Use Case: Unified CI for OpenShift/Kubernetes deployments

Hard to believe that organisations do not adopt clouds or Kubernetes to accelerate their business, improve operations and deliver new features. Kubernetes is great, but it’s not easy to operate at scale. You may find hundreds of stories about pitfalls and antipatterns, do not ignore them, they are like road rules, written from experience and P1 incidents by survivors.

Definitely, it will take some time before Kubernetes will be a “must-have” tool on the belt of software developers, but before that DevOps and DevSecOps need to help dev teams to setup environments. As we mentioned before, one project is fine, but what if we have 100 teams and a few Kubernetes clusters? If we will attach one DevOps to each team it will be expensive and very soon it will become a bottleneck. With help of DevSecOps, we can introduce the first frontier to check deployment files follow Kubernetes Standards.

Project overview

OpenShift Project Deployment

We have ArgoCD, which gets code from GitLab and deploys the project on OpenShift Cluster. This is sort of industry-standard nowadays, but how to ensure that code in Git is compliant and follows organisation standards? This is where we introduce GitLab CI for compliance and policy checks.

Schematic Approval Process

Based on the diagram above every commit to a new or existed branch triggers CI pipeline. If some manifest files not compliant with our standards, the commit will be rejected, so developers need to make changes until all checks pass. If the commit was successful, developers may trigger a merge request what will trigger another pipeline for Master(Production Branch). In other words, this concept moves the burden of manifest quality from DevOps to Developers. If you are OpenShift user, you can add an extra layer of compliance checks with ACM (Advanced Cluster Manager) Probably it’s a topic for another article.

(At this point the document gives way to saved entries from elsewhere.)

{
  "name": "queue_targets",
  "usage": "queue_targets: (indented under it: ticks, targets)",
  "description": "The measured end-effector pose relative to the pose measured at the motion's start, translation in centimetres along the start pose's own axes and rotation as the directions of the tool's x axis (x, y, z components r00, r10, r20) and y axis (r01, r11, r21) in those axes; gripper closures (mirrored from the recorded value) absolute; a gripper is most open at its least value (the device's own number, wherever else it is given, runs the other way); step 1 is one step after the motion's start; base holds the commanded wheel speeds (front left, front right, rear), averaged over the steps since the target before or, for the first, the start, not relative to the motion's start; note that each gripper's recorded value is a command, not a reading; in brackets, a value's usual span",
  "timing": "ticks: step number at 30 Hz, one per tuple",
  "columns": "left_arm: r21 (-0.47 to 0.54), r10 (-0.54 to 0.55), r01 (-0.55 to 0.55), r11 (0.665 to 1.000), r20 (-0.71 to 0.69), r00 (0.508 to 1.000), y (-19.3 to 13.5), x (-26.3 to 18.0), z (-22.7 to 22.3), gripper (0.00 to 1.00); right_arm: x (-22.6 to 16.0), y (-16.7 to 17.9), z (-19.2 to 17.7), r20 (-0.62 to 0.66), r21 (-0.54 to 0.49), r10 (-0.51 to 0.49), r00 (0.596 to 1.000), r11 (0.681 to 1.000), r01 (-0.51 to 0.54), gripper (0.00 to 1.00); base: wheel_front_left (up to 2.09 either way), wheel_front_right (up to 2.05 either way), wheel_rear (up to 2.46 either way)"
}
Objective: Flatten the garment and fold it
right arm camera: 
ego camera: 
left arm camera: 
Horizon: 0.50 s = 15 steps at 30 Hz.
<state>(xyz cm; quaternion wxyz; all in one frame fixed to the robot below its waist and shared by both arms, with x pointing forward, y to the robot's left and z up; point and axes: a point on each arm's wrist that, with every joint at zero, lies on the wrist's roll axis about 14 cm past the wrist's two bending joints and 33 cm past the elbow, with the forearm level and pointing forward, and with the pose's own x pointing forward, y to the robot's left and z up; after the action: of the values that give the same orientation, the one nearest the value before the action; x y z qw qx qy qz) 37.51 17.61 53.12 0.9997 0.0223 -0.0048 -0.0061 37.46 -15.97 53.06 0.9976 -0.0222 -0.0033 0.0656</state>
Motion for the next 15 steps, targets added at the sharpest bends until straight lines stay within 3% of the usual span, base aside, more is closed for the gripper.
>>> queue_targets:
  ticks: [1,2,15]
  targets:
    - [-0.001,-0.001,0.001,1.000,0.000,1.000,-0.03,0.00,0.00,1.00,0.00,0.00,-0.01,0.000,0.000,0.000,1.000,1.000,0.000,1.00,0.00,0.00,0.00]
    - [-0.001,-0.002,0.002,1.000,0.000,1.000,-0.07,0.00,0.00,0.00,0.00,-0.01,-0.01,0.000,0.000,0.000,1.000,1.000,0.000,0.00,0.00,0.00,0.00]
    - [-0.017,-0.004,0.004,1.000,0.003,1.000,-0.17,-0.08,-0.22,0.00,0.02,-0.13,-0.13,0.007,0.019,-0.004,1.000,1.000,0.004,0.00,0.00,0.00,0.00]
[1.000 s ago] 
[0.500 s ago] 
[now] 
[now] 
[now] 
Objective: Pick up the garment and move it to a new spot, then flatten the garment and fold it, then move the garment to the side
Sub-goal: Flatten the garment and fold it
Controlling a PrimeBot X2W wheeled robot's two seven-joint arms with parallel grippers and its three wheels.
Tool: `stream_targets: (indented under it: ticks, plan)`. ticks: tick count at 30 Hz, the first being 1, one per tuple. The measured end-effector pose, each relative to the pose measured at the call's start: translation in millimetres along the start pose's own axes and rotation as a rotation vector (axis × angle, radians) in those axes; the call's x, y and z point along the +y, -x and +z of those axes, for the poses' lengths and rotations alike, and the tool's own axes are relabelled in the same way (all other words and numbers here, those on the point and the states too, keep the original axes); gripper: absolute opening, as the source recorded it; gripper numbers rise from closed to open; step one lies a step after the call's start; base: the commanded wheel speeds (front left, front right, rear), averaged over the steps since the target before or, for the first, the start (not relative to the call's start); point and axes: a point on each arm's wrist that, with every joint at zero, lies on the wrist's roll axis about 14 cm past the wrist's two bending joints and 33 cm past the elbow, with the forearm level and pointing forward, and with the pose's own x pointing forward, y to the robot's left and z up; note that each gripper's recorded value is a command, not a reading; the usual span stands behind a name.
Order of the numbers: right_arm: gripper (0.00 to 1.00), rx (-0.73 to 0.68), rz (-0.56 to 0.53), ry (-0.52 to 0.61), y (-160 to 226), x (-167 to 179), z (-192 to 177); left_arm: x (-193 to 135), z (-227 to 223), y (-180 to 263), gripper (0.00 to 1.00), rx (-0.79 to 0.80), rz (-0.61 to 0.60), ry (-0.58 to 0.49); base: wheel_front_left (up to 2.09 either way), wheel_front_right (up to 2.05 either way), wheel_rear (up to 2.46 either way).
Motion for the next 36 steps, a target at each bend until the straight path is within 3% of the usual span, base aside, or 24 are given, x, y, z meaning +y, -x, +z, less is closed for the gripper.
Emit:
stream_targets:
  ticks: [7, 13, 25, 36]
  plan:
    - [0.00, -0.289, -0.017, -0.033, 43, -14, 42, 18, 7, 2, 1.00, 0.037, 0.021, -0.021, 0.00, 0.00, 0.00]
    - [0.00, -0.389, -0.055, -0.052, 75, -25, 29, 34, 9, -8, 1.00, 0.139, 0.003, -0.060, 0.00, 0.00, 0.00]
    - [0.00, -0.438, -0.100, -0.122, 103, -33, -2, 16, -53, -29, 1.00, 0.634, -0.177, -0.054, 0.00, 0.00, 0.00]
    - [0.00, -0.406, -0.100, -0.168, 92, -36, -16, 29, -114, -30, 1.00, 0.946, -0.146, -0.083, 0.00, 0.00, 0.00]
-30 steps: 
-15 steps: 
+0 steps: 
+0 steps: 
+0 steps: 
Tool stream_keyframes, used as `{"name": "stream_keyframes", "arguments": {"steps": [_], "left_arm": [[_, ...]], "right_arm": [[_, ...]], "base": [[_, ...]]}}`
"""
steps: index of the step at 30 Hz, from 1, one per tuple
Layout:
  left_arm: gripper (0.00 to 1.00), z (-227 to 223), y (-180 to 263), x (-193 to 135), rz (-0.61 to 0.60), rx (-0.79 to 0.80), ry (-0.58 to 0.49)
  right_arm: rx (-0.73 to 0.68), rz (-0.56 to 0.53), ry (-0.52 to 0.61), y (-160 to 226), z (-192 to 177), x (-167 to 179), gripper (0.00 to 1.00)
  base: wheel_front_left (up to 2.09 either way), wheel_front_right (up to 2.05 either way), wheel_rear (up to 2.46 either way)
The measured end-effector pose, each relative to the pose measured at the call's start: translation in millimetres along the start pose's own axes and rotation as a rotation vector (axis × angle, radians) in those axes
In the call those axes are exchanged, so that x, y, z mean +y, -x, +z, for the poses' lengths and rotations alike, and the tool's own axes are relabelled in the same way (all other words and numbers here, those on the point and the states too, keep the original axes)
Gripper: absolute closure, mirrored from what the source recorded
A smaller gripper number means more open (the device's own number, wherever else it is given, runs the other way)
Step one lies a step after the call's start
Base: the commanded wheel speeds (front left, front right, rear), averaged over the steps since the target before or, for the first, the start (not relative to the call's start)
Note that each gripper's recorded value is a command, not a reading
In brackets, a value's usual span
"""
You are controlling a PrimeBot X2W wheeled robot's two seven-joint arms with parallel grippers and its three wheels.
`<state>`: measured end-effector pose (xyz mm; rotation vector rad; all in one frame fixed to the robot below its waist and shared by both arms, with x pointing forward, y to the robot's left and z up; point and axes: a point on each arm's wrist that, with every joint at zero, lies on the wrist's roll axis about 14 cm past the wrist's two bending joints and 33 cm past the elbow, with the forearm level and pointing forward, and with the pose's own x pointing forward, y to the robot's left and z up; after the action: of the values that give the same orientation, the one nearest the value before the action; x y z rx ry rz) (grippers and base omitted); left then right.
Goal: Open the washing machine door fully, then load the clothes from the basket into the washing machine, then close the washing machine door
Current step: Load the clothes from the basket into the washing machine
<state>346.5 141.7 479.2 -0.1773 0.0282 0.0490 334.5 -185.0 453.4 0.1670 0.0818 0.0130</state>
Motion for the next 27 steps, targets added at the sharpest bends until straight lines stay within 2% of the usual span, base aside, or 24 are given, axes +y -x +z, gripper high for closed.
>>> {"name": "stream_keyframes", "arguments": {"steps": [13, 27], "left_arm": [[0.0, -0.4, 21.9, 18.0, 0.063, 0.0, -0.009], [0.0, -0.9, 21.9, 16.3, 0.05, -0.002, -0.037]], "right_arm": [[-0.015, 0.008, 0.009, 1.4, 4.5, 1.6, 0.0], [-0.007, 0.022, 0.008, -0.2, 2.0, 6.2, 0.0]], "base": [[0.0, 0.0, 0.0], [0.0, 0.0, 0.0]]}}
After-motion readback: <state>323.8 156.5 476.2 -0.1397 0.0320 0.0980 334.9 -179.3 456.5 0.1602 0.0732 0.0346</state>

git Repository structure with CI

As you noticed we need to use Git Version Control with CI capabilities. In this example, I will use public GitLab, but there are plenty of others on the market. If you would like to learn more about GitLab CI capabilities, have a look here

.gitlab-ci.yml Repositories Dependencies

It’s very important to protect .gitlab-ci.yml and avoid changes by devs. To do that, create another project and add CI configuration (a reference to another project) in GitLab CI settings:

Master CI configuration

Setting above ignore CI instructions .gitlab-ci.yml and always use instructions from the referenced repository.

CI Overview

Action

Let’s meet developers Eric, Suren, and Meshva. They are great developers full-stack developers, but new to Kubernetes. DevOps created them repository for Kubernetes deployment with enabled CI and said whatever they push into repository be deployed (Keep in mind ArgoCD) on OpenShift cluster. Kubernetes cluster can support only Kustomize and HELM packaging, so deployment from simple files not possible/allow. In case deployment files have issues, the person committing changes receives an error report.

First attempt. The team pushed deployment as a bunch of *.yaml files

Error message as HELM nor KUSTOMIZE detected

What happened? CI tried to detect that the project contains kustomization.yaml or HELM chart. This check failed. So whoever triggered merge request or create a new branch receives an email notification (or slack message) with pipeline result.

Error, no Kustomize or Helm in the repo

Second attempt. The team added kustomization.yaml file, and commit another change

Error as KubeLinter and Yaml Linting failed

What happened? The previous error had been was resolved, but now checks fail on KubeLinter and YAML linting

KubeLinter and YAML linter errors

The team needs to resolve these issues to proceed.

I stop here as the further discussion is something I leave you to try with your teams, but I hope you got an idea why we need to enable CI for GitOps.

Feel free to have a look at the source code of
Master CI Pipeline: https://gitlab.com/skozlov1/gitops-cicd-policy
Kustomize project example: https://gitlab.com/skozlov1/acm-gitops-kustomize
HELM project example: https://gitlab.com/skozlov1/acm-gitops

Conclusion

GitOps is a very powerful approach and can help to operate at scale with code development, operations, and DevSecOps teams. But to make it successful in your organisation it might require some effort and a deep understanding of the process. If you big organisation and maintain on-prem Kubernetes cluster, please invest in DevOps teams, let them do their works and talk to tenants and consider OpenShift/Kubernetes cluster as a product to plan lifecycle and features for your tenants.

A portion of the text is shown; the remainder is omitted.